Sniper a son histoire, édifiante : il a été inventé par un humain désargenté qui participait à un concours d’algorithmes de marché, concours doté d’un prix de quelques dizaines de milliers de dollars, auquel participaient tout un ensemble de grosses têtes nourries au fluide des universités les plus prestigieuses. Chacune des grosses têtes avait amené son algorithme pour déterminer le plus vite possible le bon prix d’un produit financier. Sniper, lui se tenait en embuscade et déclenchait son ordre dès qu’il analysait le début d’une entente entre les divers algorithmes concurrents : une méthode simple, brutale, et surtout extraordinairement rapide. Pour expliquer son succès, l’inventeur de Sniper a déclaré : j’étais le seul à avoir réellement besoin de l’argent.

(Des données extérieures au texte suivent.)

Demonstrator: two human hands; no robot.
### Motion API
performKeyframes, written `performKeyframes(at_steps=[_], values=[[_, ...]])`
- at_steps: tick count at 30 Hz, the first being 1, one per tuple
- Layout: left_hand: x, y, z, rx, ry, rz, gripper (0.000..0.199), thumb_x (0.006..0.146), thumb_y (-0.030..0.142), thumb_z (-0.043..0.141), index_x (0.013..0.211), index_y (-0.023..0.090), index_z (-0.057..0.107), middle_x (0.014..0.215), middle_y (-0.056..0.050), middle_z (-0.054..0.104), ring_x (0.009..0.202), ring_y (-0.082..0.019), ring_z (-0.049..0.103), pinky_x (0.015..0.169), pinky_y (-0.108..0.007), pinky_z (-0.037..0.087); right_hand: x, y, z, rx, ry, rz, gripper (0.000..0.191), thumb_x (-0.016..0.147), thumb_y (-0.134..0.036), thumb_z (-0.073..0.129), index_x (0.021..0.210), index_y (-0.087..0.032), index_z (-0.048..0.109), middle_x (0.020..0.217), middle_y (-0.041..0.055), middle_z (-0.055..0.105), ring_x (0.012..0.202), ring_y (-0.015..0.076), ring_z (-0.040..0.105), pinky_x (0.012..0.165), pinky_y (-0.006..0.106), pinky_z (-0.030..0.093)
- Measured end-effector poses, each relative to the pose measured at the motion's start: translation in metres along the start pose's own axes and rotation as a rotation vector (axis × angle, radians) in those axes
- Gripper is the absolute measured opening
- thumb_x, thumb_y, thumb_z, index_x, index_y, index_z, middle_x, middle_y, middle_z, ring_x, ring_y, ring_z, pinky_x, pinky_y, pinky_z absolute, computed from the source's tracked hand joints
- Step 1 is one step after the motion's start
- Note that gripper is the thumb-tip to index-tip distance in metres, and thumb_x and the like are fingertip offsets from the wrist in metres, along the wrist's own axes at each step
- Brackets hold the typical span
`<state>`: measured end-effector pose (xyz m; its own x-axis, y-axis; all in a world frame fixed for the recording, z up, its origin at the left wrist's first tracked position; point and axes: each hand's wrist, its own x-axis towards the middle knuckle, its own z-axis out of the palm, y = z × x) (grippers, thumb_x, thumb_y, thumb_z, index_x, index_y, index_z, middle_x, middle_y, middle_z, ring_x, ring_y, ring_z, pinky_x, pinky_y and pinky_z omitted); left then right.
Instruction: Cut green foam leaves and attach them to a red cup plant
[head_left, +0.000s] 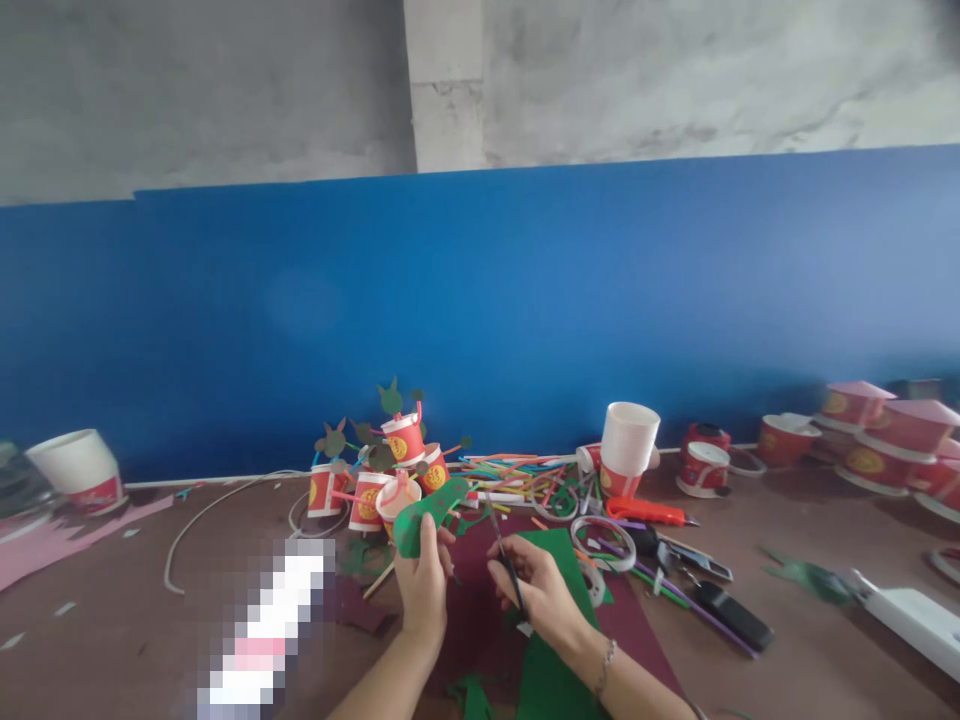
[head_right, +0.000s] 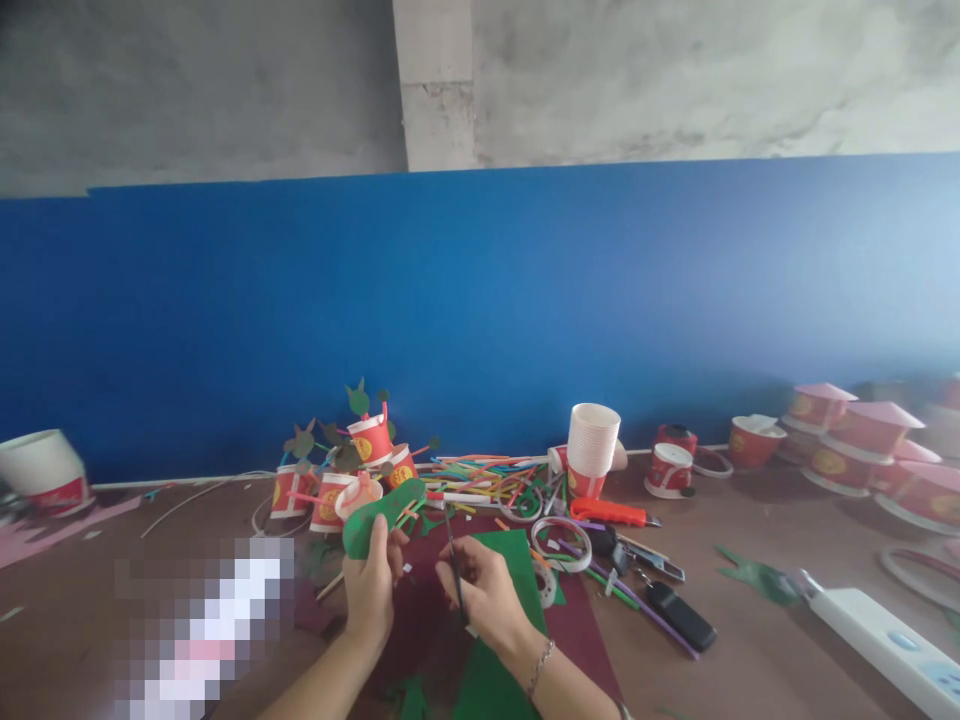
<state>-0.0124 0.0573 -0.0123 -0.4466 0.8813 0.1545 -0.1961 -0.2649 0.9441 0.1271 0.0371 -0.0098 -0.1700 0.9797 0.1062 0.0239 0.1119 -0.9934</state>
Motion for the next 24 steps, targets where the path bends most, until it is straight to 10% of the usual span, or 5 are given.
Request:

Car tout dans 6 est une histoire de vitesse et d’argent. Depuis l’invention du télégraphe il s’est agi d’avoir une information sur les prix qui parvienne au moment où les concurrents ne l’ont pas encore. Une affaire de distance physique qui a amené les places financières à se délocaliser des centres villes congestionnés pour se placer dans des entrepôts périphériques : le New Jersey plutôt que Manhattan. Ces marchés sont reliés par des réseaux que gêne la rugosité de la terre : un câble qui suit le tracé de l’autoroute reliant New York à Chicago transmet une information en quelques dixièmes de seconde. Mais quand la vitesse de passage d’un ordre est d’un millionième de seconde, ces dixièmes de secondes c’est trop. Il faut alors percer les montagnes, et tirer une fibre optique droite comme un I. Le monde physique est une gêne qui entrave le libre développement des machines.

On ne vous racontera pas tout 6 ici… disons simplement que le passage du monde saturé d’affects au monde froid des machines pose plusieurs questions :

Est-ce que c’était mieux avant ? La question est bien évidemment stupide. Mais à la persistance de la figure du trader dans l’imaginaire collectif, elle se pose.

L’obsession de la transparence et de la liberté de circulation est omniprésente dans le discours sur la justice des opérateurs du monde numérique. Ces discours ont été analysés dans le dossier scientifique du présent numéro. Ils trouvent dans le roman d’Alexandre Laumonier une correspondance parfaite avec le discours de tous ces petits génies de l’algotrading qui finalement n’œuvrèrent (en sus de se remplir les poches) que pour la justice, l’égalité et la transparence des marchés. Un monde juste est un monde débarrassé des intermédiaires humains.